Compounding those technical challenges were a series of incredible personal misfortunes. One of the founders, Jan Lipson, died in a biking accident in July 2010, just as the first prototypes of the final, miniaturized version of the device were being tested by volunteers. The progression of Zygielbaum’s cancer slowed but later picked up again, which was probably what caused him to develop diabetes. Zygielbaum had to step down in the middle of the last round of fund–raising for the $15 million, and his replacement died in an ice-hockey accident just five weeks after.

“That took the heart out of the investors,” says Zygielbaum.

Even under the best of circumstances, funding the development of a new medical device is difficult, says Fred Toney, chief financial officer at C8 during its final two and a half years. “One reason the venture capital community has increasingly been stepping back from funding private medical-device companies is they are hard and take a lot of capital,” he says.

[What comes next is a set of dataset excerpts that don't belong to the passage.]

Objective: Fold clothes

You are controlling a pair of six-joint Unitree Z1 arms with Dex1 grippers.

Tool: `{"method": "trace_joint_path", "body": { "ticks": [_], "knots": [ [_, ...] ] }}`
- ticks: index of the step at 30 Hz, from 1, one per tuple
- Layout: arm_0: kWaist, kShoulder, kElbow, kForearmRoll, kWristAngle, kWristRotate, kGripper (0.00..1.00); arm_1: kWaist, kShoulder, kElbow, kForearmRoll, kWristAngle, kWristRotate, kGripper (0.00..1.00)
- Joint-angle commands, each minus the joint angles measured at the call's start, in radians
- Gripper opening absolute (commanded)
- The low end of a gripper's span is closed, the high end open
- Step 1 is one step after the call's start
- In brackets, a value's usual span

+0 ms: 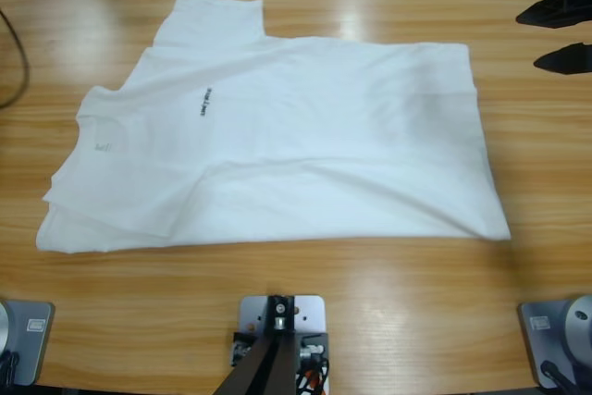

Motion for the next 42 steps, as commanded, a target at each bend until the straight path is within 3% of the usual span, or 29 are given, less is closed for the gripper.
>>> {"method": "trace_joint_path", "body": {
  "ticks": [1,6,11,19,26,42],
  "knots": [
    [0.031,0.226,-0.296,0.111,-0.061,-0.034,0.747,-0.01,0.064,0.009,0.006,0.015,-0.007,0.996],
    [0.042,0.221,-0.312,0.146,-0.026,-0.013,0.747,-0.009,0.071,0.017,-0.001,0.013,-0.01,0.996],
    [0.035,0.168,-0.334,0.202,0.126,0.032,0.743,-0.007,0.068,0.02,-0.002,0.015,-0.01,0.996],
    [0.008,0.221,-0.6,0.189,0.188,-0.014,0.738,0.004,0.053,0.034,0.001,0.023,-0.013,0.996],
    [-0.033,0.263,-0.602,0.038,0.159,-0.085,0.738,0.005,0.058,0.044,0.003,0.023,-0.022,0.996],
    [0.037,0.305,-0.602,-0.166,0.134,-0.141,0.738,0.005,0.09,0.058,0.0,0.029,-0.033,0.996]
  ]
}}
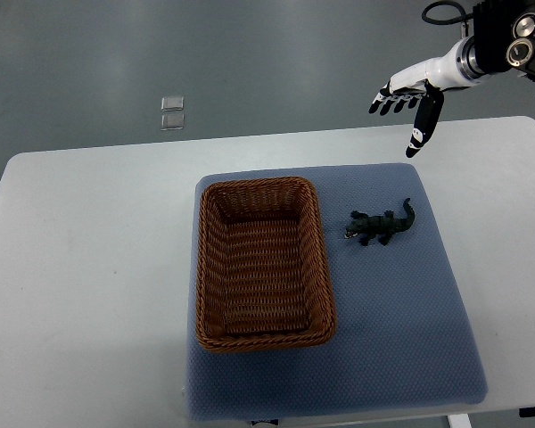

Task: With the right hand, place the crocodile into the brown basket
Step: 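Swing the right hand over and lower it toward the green crocodile, then close the right hand fingers around the green toy crocodile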

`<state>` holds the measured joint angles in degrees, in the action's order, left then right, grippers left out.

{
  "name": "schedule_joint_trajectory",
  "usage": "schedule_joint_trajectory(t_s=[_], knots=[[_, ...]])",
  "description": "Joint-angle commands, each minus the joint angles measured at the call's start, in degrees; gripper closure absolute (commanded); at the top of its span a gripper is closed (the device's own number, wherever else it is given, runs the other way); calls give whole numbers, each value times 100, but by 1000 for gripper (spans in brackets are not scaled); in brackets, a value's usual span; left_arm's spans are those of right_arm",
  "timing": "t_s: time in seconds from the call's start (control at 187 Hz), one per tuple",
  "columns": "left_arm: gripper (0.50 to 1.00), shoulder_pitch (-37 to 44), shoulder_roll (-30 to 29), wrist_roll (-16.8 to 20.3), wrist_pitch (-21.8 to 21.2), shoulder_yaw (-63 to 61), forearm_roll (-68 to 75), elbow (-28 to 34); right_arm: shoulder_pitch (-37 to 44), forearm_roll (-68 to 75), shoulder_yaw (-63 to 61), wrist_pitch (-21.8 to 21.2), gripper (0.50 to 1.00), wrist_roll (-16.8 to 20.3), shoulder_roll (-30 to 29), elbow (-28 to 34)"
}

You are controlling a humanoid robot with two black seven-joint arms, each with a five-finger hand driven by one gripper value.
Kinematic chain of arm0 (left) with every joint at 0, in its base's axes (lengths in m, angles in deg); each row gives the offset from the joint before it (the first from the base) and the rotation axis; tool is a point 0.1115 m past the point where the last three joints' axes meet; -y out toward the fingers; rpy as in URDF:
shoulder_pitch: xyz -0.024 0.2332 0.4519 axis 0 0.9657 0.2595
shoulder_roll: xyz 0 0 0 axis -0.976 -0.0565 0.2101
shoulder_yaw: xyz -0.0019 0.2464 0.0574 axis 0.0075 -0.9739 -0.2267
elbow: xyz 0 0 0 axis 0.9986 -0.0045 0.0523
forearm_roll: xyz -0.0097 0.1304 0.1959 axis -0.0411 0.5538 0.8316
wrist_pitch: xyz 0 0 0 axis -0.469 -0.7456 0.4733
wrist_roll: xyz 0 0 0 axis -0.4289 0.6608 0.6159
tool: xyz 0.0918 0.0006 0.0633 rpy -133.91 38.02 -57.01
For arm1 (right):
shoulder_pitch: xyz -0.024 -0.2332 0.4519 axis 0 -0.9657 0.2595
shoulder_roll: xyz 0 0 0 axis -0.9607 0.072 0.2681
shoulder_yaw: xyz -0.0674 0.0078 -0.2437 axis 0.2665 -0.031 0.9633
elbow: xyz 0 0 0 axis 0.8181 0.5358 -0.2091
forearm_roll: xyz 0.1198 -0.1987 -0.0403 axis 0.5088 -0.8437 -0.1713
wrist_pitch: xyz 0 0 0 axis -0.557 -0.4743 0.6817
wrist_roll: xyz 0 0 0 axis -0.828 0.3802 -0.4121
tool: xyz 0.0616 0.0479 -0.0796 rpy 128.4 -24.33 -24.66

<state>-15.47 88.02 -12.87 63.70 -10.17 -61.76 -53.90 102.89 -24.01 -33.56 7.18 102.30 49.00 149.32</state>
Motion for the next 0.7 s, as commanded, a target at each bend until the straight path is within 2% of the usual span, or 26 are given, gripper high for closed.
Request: schedule_joint_trajectory(t_s=[0.0,0.209,0.696], knots=[[500,0,0,1,0,-1,-1,1,-29,26,71,0,570,17,4,149],[500,0,0,1,0,-1,-1,1,-258,-9,115,0,572,-27,-128,360],[500,-9,0,1,-9,-1,-1,1,-987,-440,229,37,572,-97,-506,334]])
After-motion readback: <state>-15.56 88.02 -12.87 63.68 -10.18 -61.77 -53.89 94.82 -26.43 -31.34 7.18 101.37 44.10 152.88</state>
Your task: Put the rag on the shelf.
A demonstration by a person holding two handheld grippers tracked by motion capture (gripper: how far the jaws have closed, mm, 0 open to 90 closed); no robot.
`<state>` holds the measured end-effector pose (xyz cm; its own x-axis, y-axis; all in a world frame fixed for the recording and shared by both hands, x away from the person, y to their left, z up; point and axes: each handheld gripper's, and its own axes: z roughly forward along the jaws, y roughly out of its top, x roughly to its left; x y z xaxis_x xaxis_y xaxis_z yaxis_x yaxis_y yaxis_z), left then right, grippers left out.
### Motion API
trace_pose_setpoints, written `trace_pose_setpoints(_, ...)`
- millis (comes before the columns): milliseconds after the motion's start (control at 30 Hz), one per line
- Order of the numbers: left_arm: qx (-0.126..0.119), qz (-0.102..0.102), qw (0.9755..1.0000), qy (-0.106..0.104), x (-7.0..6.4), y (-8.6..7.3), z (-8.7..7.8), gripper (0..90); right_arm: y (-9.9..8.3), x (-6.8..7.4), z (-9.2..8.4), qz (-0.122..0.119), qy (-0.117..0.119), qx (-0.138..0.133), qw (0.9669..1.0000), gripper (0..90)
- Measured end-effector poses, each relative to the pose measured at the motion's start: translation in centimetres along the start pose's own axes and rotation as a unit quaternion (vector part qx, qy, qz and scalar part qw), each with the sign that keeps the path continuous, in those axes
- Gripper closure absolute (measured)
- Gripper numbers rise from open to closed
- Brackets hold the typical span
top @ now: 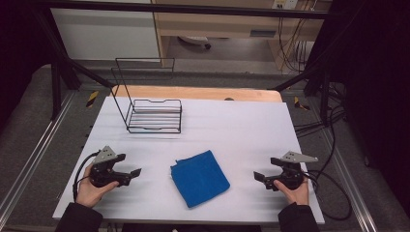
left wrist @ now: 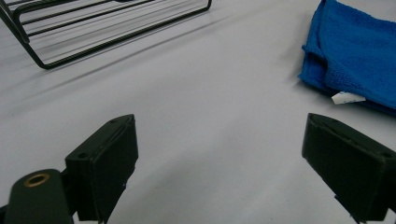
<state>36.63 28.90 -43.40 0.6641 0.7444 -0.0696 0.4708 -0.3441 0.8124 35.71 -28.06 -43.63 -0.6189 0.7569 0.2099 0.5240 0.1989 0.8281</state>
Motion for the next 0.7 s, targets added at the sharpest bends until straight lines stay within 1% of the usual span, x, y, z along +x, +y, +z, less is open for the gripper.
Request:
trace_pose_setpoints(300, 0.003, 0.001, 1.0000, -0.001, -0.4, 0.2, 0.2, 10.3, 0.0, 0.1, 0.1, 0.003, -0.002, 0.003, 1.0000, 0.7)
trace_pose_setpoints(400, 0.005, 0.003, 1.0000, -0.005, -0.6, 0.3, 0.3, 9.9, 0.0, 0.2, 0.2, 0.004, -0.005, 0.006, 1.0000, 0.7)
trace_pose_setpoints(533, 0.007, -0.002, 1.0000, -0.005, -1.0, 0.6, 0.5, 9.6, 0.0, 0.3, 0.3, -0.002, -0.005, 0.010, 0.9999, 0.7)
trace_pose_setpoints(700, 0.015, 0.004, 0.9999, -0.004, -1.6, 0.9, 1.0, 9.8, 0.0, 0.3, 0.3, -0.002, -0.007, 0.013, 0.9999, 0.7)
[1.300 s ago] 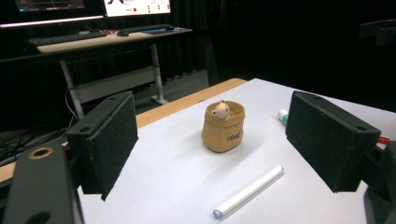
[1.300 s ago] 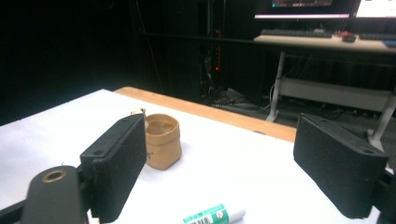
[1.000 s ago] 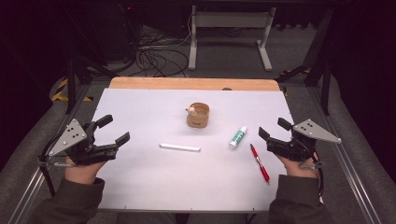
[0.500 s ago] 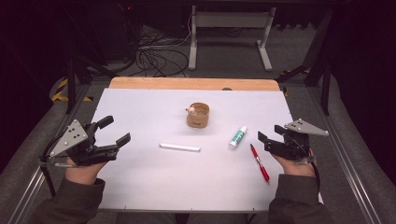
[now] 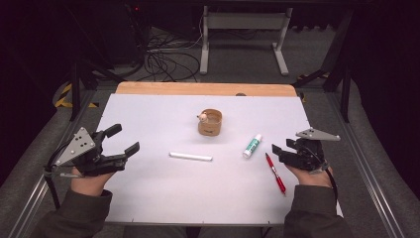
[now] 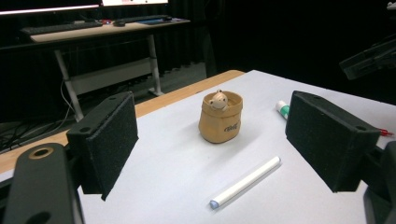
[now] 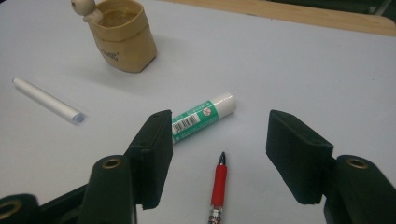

After C8 shut down, the technology was sold to a small private equity group that continues to work on it, says Toney. “Whether used for glucose or other things, it’s a technology that will certainly come to market,” he says.

Some diabetics had been closely watching C8’s progress. “If it had worked with sufficient accuracy, I believe many would have jumped at the chance of buying C8’s product,” says Mike Kendall, who was diagnosed with type 1 diabetes in 1991 and writes a well-read blog about living with the disease. “I know I would have.”

Others continue to chase the dream of a better glucose monitor. An Israeli company called Integrity Applications expects to begin selling its GlucoTrack system, which detects glucose using ultrasonic, electromagnetic, and thermal measurements through an ear clip, in Europe this year. Barman’s team is starting to test its system as well. Despite C8’s demise, he thinks the field has advanced impressively. “I see this as a much more hopeful time than 10 years back,” he says.